→ Work to be completed
Write out the entries exactly, leaving out every picture.

=== Supplied data ===

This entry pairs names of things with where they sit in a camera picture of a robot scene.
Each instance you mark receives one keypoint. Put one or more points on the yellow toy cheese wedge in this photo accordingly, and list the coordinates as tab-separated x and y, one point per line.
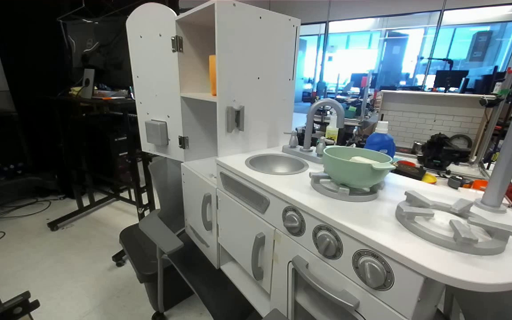
212	75

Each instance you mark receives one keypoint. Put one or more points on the white tall cupboard door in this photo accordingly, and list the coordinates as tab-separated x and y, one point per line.
152	72

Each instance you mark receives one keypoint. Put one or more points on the grey toy phone holder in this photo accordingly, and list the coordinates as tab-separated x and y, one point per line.
235	118

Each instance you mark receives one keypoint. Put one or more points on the grey toy faucet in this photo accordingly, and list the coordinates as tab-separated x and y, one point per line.
308	127

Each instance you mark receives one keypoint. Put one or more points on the grey stove knob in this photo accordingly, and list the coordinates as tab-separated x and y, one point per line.
328	242
294	221
374	271

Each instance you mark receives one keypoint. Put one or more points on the white sink cabinet door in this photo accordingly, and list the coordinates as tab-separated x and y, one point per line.
235	232

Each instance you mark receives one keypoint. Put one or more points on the grey toy stove burner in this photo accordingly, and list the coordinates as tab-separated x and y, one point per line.
422	228
328	189

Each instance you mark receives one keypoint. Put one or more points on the white short fridge door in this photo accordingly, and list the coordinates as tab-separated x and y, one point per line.
192	201

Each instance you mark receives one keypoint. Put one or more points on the small yellow-green bottle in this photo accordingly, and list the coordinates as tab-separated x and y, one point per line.
331	134

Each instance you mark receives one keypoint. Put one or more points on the grey office chair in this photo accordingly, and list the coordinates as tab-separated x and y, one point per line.
168	184

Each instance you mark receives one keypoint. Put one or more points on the pale green colander bowl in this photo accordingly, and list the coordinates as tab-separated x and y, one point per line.
354	171

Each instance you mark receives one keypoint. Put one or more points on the white toy kitchen unit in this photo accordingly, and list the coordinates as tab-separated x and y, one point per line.
256	59

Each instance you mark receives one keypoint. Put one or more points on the blue bottle white cap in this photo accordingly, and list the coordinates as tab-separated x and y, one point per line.
381	144

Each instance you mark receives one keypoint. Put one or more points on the toy oven door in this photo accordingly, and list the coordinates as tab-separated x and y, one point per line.
320	299

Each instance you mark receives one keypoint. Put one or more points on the black standing desk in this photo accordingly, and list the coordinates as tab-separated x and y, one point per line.
102	105

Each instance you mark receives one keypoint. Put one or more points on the white brick pattern counter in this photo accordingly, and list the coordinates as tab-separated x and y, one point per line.
427	116

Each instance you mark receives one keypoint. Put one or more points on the black bag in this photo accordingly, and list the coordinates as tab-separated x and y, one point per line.
440	152

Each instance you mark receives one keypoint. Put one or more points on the dark screen on desk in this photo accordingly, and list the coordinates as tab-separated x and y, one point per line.
98	54

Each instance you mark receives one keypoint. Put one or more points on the small black background monitor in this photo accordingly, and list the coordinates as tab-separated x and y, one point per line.
450	79

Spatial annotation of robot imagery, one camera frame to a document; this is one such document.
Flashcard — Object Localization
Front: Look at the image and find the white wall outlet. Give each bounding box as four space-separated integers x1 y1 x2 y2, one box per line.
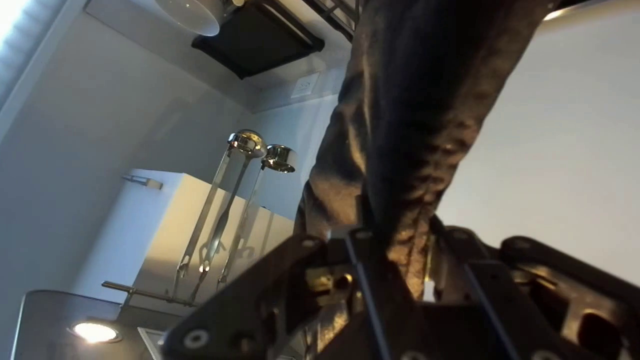
288 70 322 102

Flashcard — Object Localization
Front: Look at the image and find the bright window with blind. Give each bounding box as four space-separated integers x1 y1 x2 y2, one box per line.
0 0 88 136

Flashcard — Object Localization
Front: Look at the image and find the stainless steel gas range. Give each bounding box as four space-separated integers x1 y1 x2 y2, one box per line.
303 0 366 38

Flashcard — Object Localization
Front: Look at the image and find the black tray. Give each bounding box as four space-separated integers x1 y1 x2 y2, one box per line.
191 2 329 82

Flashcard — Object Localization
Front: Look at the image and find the steel range hood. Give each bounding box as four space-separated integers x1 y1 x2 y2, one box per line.
10 288 173 360

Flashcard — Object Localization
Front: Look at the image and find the hanging steel ladle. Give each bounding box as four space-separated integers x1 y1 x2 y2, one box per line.
175 129 268 293

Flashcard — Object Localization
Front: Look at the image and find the round hood light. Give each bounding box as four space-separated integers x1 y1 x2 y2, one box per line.
69 319 122 346

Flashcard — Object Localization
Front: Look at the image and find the white upper cabinet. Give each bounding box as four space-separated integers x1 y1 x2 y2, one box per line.
69 168 299 317

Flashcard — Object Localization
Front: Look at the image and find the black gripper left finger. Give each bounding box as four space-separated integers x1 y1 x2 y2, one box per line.
160 227 428 360

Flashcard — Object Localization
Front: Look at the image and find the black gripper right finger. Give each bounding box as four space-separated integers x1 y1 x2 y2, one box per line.
428 227 640 360

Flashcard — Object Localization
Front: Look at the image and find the grey white bowl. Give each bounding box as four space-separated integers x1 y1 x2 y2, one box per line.
155 0 223 38

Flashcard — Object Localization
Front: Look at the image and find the black oven mitt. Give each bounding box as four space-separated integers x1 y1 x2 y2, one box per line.
292 0 556 302

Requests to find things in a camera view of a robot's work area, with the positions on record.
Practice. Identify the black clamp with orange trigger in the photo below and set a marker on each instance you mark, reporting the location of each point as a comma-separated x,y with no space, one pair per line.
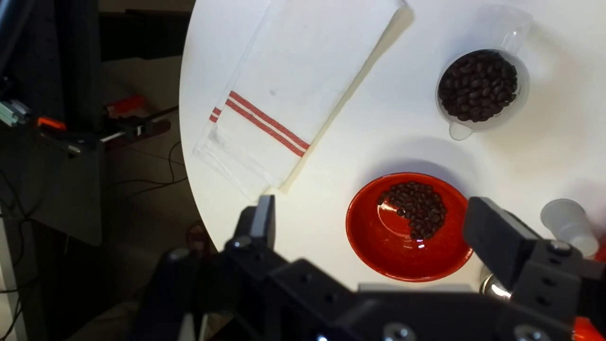
49,124
125,107

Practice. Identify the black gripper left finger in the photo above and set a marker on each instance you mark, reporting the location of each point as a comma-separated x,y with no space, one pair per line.
265,221

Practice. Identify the empty red bowl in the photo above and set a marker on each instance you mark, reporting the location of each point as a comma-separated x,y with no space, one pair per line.
600,253

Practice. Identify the dark coffee beans heap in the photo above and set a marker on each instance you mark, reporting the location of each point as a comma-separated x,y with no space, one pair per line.
422,210
477,86

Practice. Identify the small grey shaker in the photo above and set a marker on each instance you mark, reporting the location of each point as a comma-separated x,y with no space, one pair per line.
568,225

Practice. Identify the red bowl with coffee beans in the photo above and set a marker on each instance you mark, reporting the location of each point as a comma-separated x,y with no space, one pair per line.
379,253

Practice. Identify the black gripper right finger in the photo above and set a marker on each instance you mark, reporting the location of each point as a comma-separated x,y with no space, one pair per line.
504,247

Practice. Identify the white towel with red stripes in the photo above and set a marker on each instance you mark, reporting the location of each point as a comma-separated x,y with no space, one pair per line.
295,69

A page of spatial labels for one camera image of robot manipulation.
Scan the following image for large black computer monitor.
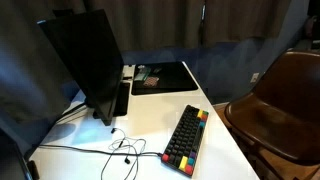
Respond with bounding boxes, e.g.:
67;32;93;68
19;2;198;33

===

→ Response box
This entry pairs names of things with where they sit in a camera picture of a robot scene.
Each instance you mark receives one keypoint. Put one or more points on the yellow toy cheese wedge in this photo accordingly, and list the coordinates as tab-separated x and y, one point per line.
212	75

Each instance you mark receives one keypoint. Put one or more points on the white tall cupboard door in this photo accordingly, and list the coordinates as tab-separated x and y, one point per line.
152	72

Each instance you mark receives one keypoint. Put one or more points on the grey toy phone holder in this photo accordingly, and list the coordinates as tab-separated x and y, one point per line.
235	118

Each instance you mark receives one keypoint. Put one or more points on the grey toy faucet in this photo accordingly, and list the coordinates as tab-separated x and y, one point per line.
308	127

Each instance you mark receives one keypoint. Put one or more points on the grey stove knob in this photo accordingly, and list the coordinates as tab-separated x and y, one point per line.
328	242
294	221
374	271

Each instance you mark receives one keypoint. Put one or more points on the white sink cabinet door in this photo accordingly, and list the coordinates as tab-separated x and y, one point per line.
235	232

Each instance you mark receives one keypoint. Put one or more points on the grey toy stove burner in this photo accordingly, and list the coordinates as tab-separated x and y, one point per line.
422	228
328	189

Each instance you mark receives one keypoint. Put one or more points on the white short fridge door in this photo accordingly, and list the coordinates as tab-separated x and y, one point per line.
192	201

Each instance you mark receives one keypoint. Put one or more points on the small yellow-green bottle in this photo accordingly, and list the coordinates as tab-separated x and y, one point per line.
331	134

Each instance you mark receives one keypoint. Put one or more points on the grey office chair in this photo accordingly, and list the coordinates as tab-separated x and y, one point per line.
168	184

Each instance you mark receives one keypoint. Put one or more points on the pale green colander bowl in this photo accordingly, and list the coordinates as tab-separated x and y, one point per line.
354	171

Each instance you mark receives one keypoint. Put one or more points on the white toy kitchen unit in this photo accordingly, and list the coordinates as tab-separated x and y, one point per line.
256	59

Each instance you mark receives one keypoint. Put one or more points on the blue bottle white cap in this photo accordingly, and list the coordinates as tab-separated x and y, one point per line.
381	144

Each instance you mark receives one keypoint. Put one or more points on the toy oven door in this photo accordingly, and list the coordinates as tab-separated x and y, one point per line.
320	299

Each instance you mark receives one keypoint. Put one or more points on the black standing desk in this photo accordingly, and list the coordinates as tab-separated x and y, one point per line.
102	105

Each instance you mark receives one keypoint. Put one or more points on the white brick pattern counter in this photo accordingly, and list the coordinates as tab-separated x and y, one point per line.
427	116

Each instance you mark receives one keypoint. Put one or more points on the black bag in this photo accordingly, and list the coordinates as tab-separated x and y, one point per line.
440	152

Each instance you mark receives one keypoint. Put one or more points on the dark screen on desk in this photo accordingly, and list the coordinates as tab-separated x and y, one point per line.
98	54

Each instance you mark receives one keypoint. Put one or more points on the small black background monitor in this photo accordingly, and list the coordinates as tab-separated x and y, one point per line.
450	79

Spatial annotation of robot imagery, one camera frame to a document; this is one such document.
Flashcard — Object Localization
Front: Look at the image and find the white wall outlet. Give each bounding box as four space-separated integers x1 y1 x2 y2, one box per line.
288 70 322 102

Flashcard — Object Localization
Front: Look at the image and find the bright window with blind. Give each bounding box as four space-separated integers x1 y1 x2 y2, one box per line.
0 0 88 136

Flashcard — Object Localization
Front: Look at the image and find the stainless steel gas range. Give each bounding box as four space-separated integers x1 y1 x2 y2, one box per line.
303 0 366 38

Flashcard — Object Localization
Front: Look at the image and find the black tray. Give each bounding box as four space-separated integers x1 y1 x2 y2, one box per line.
191 2 329 82

Flashcard — Object Localization
Front: Look at the image and find the steel range hood. Give each bounding box as four space-separated integers x1 y1 x2 y2, one box per line.
10 288 173 360

Flashcard — Object Localization
Front: Look at the image and find the hanging steel ladle. Give each bounding box as four space-separated integers x1 y1 x2 y2, one box per line.
175 129 268 293

Flashcard — Object Localization
Front: Look at the image and find the round hood light. Give each bounding box as four space-separated integers x1 y1 x2 y2, one box per line.
69 319 122 346

Flashcard — Object Localization
Front: Look at the image and find the white upper cabinet. Give each bounding box as four space-separated integers x1 y1 x2 y2, one box per line.
69 168 299 317

Flashcard — Object Localization
Front: Look at the image and find the black gripper left finger. Give each bounding box as four space-separated integers x1 y1 x2 y2, one box per line.
160 227 428 360

Flashcard — Object Localization
Front: Look at the image and find the black gripper right finger. Give each bounding box as four space-separated integers x1 y1 x2 y2, one box per line.
428 227 640 360

Flashcard — Object Localization
Front: Look at the image and find the grey white bowl. Give each bounding box as four space-separated integers x1 y1 x2 y2, one box per line.
155 0 223 38

Flashcard — Object Localization
Front: Look at the image and find the black oven mitt. Give each bounding box as four space-separated integers x1 y1 x2 y2, one box per line.
292 0 556 302

Requests to find things in a camera view of a robot's work area, with the positions on record.
Practice. Identify the black clamp with orange trigger in the photo below and set a marker on each instance you mark, reporting the location of each point as a comma-separated x,y with no space, one pair per line.
49,124
125,107

Practice. Identify the black gripper left finger in the photo above and set a marker on each instance you mark, reporting the location of each point as a comma-separated x,y with no space, one pair per line.
265,221

Practice. Identify the empty red bowl in the photo above and set a marker on each instance you mark, reporting the location of each point as a comma-separated x,y with no space, one pair per line.
600,253

Practice. Identify the dark coffee beans heap in the photo above and set a marker on each instance you mark, reporting the location of each point as a comma-separated x,y with no space, one pair per line.
422,210
477,86

Practice. Identify the small grey shaker in the photo above and set a marker on each instance you mark, reporting the location of each point as a comma-separated x,y with no space, one pair per line.
568,225

Practice. Identify the red bowl with coffee beans in the photo above and set a marker on each instance you mark, reporting the location of each point as a comma-separated x,y with no space, one pair per line.
379,253

Practice. Identify the black gripper right finger in the photo above and set a marker on each instance you mark, reporting the location of each point as a comma-separated x,y with no space, one pair per line.
504,247

Practice. Identify the white towel with red stripes in the photo above and set a marker on each instance you mark, reporting the location of each point as a comma-separated x,y with no space, one pair per line.
295,69

A page of spatial labels for one camera image of robot manipulation.
Scan the following image for large black computer monitor.
Respond with bounding boxes, e.g.:
67;32;93;68
19;2;198;33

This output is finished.